While our phones are handy devices, they can, at times, be the cause of conflict in relationships.
Often, simple habits tend to drive rifts between people. Here are four ways your phone can cause drama in your relationship:
Using your phone during dates
Scenario: You’ve anticipated meeting your significant other for the whole week, and when they are finally seated across from you at the coffee house, they barely look up from their phone.
Your conversation is punctuated by the constant buzz of their phone; so much so that you feel you are the intruder in the conversation she or he is having with the person on the other end of the line.
So, how would you feel? Terrible, right?
Constantly being on your phone during dates makes your partner feel ignored, often prompting them to feel angry. So, avoid this sin by putting your phone on silent mode during dates, or put it away from your line of vision.
Walking out to take phone calls
Scenario: You are seated in the living room watching news with you loved ones and their phone rings. You reach for the remote and turn down the volume only to realise that they have already scampered out of the room. In the corridor, the conversation continues in hushed tones.
In the following weeks, you realise that your partner never takes phone calls when you are in close proximity –a habit that they never had previously.
What would this make you think? You’d probably suspect that something untoward was going on, otherwise, why would they go so far out of their way to pick an innocent phone call?
Seemingly secretive behaviour rouses unnecessary suspicion, causing people to doubt each other, even when nothing is going on.
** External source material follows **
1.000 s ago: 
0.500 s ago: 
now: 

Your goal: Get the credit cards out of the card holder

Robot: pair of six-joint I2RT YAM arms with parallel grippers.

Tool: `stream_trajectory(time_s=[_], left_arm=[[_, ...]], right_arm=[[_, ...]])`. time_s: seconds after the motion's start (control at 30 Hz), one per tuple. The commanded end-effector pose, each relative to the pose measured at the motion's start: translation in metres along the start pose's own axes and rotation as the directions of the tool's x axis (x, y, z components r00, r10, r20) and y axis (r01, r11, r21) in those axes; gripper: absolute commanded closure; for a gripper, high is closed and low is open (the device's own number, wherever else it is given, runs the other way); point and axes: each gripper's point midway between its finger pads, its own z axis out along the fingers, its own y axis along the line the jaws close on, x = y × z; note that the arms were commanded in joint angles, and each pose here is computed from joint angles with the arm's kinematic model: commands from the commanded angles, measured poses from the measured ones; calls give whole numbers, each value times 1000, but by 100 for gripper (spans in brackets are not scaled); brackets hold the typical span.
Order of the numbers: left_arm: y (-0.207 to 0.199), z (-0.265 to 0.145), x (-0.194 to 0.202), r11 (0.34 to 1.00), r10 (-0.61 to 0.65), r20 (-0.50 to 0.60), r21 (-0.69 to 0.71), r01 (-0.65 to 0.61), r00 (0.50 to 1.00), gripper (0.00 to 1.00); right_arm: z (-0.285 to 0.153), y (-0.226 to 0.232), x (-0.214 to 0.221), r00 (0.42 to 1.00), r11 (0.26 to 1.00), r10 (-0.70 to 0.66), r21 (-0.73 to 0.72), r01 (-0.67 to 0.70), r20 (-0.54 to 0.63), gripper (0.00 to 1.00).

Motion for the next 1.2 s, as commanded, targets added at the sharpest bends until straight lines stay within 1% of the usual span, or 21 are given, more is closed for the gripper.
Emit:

You don’t have to take every call on loudspeaker, but you don’t need to give your partner reasons to be suspicious.
Chatting with other people late
Scenario: You have retired to bed and instead of sleeping; your spouse is busily typing away on WhatsApp for nearly an hour. You check the time and you realise that it past 11pm.
“Honey, who are you chatting with at this hour?” you ask.
“A friend,” she responds blandly.
“Which one and what is it that cannot wait until morning?” you question.
Her response is radio silence.
After a long day at work and school, evenings are meant to family time. Unless there is an emergency, courtesy dictates one lets friends/ colleagues the opportunity to spend that time with their family. Let’s face it: late night conversations are often deemed suspicious and intrusive.
Uploading another man’s/woman’s photos
Scenario: Last month a hilarious screen shot made rounds online. An undisclosed lady was being quizzed about why she made a certain news anchor her WhatsApp profile by her significant other.
Claiming that it was an innocent admiration of the journalist, the lady said that he is her role model. This notwithstanding, she was asked to pull down the newsman’s photo.
Though most people do not go to the extent of making other people’s images their profile photos, uploading cosy pictures with members of the other gender could put your relationship in jeopardy. Take pictures with friends, but maintain a respectful space.